"Use Your Words"...When did this phrase become popular?

My husband uses it with me, but not mockingly. My issue isn’t being flustered but my ADHD (inattentive type), especially if I’ve forgotten to take my adderall. My thoughts will go so fast that I’ll brainfart on a word, but struggle to think of the word because my train of thought just keeps barreling on, so it’s like going back to fix something that passed on an assembly line while also keeping pace with the rest of the line.

“Use your words” forces me to pause the belt, fix the mistake, and then start back up. Otherwise I just get frustrated because that one word is messing it all up and slowing everything down, dammit!

In direct contradiction to the OP, I first started hearing it with my sister and her kids, born 1981 and 1984.

I’ve only heard it used on adults who are fumbling a sentence or drunk dialing.

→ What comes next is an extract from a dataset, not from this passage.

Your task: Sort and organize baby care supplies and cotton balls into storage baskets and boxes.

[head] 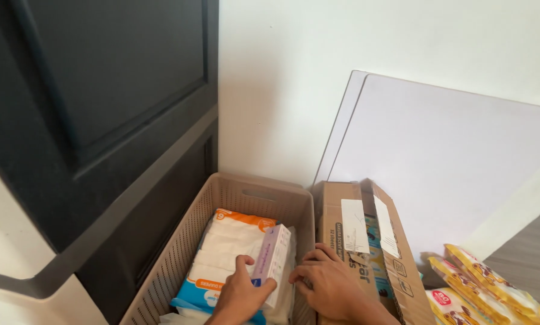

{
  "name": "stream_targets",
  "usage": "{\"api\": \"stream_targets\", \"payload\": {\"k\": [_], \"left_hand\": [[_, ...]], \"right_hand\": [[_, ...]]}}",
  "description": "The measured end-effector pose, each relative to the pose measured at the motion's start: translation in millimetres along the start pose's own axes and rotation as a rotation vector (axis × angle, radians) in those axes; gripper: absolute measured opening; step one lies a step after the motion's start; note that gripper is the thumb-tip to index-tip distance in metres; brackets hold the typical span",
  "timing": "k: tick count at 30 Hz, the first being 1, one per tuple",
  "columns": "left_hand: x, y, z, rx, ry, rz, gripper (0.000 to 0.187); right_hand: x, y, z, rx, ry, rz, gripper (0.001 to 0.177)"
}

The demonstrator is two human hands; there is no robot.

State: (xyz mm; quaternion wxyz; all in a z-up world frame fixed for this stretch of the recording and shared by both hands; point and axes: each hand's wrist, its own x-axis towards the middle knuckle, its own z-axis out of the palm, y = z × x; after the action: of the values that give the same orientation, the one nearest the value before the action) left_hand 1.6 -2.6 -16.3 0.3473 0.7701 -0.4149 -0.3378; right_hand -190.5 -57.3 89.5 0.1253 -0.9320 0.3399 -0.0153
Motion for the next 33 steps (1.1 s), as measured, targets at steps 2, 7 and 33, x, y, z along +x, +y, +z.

This is a phrase that’s on my list of “Things I Won’t Say to My Kids When I’m a Parent.” The SENTIMENT is fine, but the phrasing is so odd. “Use words” is so much more elegant.

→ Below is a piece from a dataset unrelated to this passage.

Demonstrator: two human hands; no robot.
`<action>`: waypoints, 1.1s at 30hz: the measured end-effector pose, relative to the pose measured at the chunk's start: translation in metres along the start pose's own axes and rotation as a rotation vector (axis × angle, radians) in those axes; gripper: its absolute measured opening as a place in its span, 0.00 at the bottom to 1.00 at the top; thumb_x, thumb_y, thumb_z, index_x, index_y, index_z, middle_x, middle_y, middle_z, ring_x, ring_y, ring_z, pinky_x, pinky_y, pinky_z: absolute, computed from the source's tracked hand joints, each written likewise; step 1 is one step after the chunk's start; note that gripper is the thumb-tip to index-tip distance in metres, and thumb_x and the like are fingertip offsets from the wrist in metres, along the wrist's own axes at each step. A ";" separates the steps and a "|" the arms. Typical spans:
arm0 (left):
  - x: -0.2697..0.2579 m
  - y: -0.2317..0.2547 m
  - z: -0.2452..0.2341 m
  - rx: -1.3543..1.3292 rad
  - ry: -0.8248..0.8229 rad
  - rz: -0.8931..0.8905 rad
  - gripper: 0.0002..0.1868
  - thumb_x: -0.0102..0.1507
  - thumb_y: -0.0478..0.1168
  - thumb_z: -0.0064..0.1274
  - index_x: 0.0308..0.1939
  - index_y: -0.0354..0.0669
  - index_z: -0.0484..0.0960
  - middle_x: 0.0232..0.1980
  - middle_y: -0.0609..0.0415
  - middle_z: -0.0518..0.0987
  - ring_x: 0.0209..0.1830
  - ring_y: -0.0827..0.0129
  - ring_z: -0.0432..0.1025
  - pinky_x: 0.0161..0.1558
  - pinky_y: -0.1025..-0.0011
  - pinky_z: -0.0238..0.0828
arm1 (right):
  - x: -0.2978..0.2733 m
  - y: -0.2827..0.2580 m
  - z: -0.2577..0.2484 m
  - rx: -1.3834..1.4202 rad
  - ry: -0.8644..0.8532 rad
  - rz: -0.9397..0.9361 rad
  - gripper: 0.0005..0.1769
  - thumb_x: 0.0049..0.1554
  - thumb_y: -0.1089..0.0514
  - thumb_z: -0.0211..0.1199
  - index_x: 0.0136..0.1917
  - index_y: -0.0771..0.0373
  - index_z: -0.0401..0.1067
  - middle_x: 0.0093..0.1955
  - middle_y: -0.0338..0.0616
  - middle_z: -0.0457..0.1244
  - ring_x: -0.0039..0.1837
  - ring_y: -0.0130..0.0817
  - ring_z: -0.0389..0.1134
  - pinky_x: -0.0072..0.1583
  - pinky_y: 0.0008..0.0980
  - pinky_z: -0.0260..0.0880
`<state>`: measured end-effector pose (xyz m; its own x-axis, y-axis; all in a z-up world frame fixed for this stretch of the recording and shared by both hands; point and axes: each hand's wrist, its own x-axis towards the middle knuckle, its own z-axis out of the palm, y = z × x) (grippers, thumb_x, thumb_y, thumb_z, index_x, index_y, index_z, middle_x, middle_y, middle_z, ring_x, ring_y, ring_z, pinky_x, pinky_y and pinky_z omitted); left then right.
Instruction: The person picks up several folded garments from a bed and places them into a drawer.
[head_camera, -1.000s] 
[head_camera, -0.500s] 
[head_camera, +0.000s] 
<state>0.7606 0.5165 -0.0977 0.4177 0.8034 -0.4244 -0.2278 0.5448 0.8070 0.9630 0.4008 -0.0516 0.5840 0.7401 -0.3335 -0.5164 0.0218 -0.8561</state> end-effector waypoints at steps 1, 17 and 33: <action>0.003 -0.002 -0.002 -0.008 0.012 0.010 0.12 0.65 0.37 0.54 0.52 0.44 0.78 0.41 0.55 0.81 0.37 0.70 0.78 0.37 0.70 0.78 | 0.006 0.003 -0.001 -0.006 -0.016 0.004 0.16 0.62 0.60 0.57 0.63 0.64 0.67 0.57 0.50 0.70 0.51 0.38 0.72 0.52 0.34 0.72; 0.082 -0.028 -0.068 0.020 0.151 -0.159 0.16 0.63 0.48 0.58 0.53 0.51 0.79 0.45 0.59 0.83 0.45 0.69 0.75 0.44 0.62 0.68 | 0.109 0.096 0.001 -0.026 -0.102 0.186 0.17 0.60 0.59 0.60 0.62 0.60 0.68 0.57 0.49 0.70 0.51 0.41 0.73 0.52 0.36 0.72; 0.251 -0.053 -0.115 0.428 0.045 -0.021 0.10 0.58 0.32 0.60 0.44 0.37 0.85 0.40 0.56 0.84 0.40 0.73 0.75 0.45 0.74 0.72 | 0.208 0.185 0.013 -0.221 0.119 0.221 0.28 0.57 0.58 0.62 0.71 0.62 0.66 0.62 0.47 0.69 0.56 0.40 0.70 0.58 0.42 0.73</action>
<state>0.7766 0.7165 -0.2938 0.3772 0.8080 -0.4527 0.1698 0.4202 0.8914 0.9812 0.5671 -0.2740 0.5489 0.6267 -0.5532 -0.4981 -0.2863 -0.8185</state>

It’s used in the Andy Samberg / Rihanna song “Shy Ronnie 2: Ronnie and Clyde”

JD said it on Scrubs-
JD: Use your words!
Biker: Warlord…burn…mouth!
JD: Yes you did- tiny sips! Napkin on your lap, Satan’s Valet…
(from memory, but surely close enough)

This is where I heard it from first, as I don’t hang out with toddlers. I use it on occasion in similar situations (although hardly ever with biker gangs).

This is the way my mom, a former preschool teacher, used it. I remember her saying it in the early to mid 90s when there were toddlers around, although she could have said it to me in the 80s when I was small. I think she may have gotten it from some class or seminar. It was a prompt to get the kids to say “I don’t like it when you do ____” as they’d been taught, instead of hauling off and slugging the other kid.

Ugg. I have no idea when it first started, but in the past 12 months it’s been picked up by quite a few friends of mine in the context Jackdavinci pointed out: an adult is excitedly trying to say something, but can’t articulate it due to their mind being blown or drunkenness (or both, often). It drives me nuts (the phrase, not drunken people trying to describe the thing that blew their mind).

I never liked that term, I heard it a fair bit in the early 90s when I was doing a lot of babysitting/nannying. When my son had a speech delay I would encourage him to to talk in other ways.

IE grocery store, him in the cart. mmmuh-huuh uhhhhhnuuuh… wildly waving and pointing to the grapes over 5.00 a pound in January of 2006.

Do you want GRAPES, I said holding them out.

more wild pointing and muhh uh uhs

Say “grapes” and we will have some.
Poor little guy screwed up his mouth and eyes and honestly had the “I’m constipated and pushing for all I am worth” face. “Pape!”

Very good. We bought grapes.

My son knows and loves this story. Sometimes now when he is being cute he will bring me something, point, make the face and say in babysounding words “Mario Party for the Wii” or something like that. It gets a laugh but not the game.

Yeah, but then you don’t have that motherly feeling like in similar phrases, like “Eat your dinner,” “Wash your plate,” “Clean your room,” etc.

I think the idea behind the phrasing is to teach kids to think of words as tools; at least that’s why I’ve used it.